= Beginning of Section =

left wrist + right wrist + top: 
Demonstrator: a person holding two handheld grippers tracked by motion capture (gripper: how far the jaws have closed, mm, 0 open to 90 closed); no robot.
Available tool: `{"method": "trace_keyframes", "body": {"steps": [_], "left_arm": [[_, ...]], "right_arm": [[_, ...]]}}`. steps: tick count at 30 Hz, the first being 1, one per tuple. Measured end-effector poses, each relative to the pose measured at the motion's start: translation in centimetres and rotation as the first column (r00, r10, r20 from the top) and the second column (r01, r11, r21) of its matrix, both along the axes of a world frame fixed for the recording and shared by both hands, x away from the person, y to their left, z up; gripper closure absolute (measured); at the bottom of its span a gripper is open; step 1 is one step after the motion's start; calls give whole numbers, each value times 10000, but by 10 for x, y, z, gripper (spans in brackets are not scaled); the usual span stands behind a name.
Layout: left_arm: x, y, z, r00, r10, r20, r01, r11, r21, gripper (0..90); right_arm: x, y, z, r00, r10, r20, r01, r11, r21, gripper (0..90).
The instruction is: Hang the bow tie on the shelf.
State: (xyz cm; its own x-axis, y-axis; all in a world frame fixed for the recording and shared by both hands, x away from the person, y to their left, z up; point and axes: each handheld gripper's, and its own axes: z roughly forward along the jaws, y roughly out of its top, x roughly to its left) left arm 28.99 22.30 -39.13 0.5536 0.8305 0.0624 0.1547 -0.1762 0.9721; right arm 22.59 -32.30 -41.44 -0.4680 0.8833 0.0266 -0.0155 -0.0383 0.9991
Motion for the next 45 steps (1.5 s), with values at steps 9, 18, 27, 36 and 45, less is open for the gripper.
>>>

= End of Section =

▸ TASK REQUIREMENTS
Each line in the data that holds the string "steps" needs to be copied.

▸ ANSWER BOX
Available tool: `{"method": "trace_keyframes", "body": {"steps": [_], "left_arm": [[_, ...]], "right_arm": [[_, ...]]}}`. steps: tick count at 30 Hz, the first being 1, one per tuple. Measured end-effector poses, each relative to the pose measured at the motion's start: translation in centimetres and rotation as the first column (r00, r10, r20 from the top) and the second column (r01, r11, r21) of its matrix, both along the axes of a world frame fixed for the recording and shared by both hands, x away from the person, y to their left, z up; gripper closure absolute (measured); at the bottom of its span a gripper is open; step 1 is one step after the motion's start; calls give whole numbers, each value times 10000, but by 10 for x, y, z, gripper (spans in brackets are not scaled); the usual span stands behind a name.
Motion for the next 45 steps (1.5 s), with values at steps 9, 18, 27, 36 and 45, less is open for the gripper.

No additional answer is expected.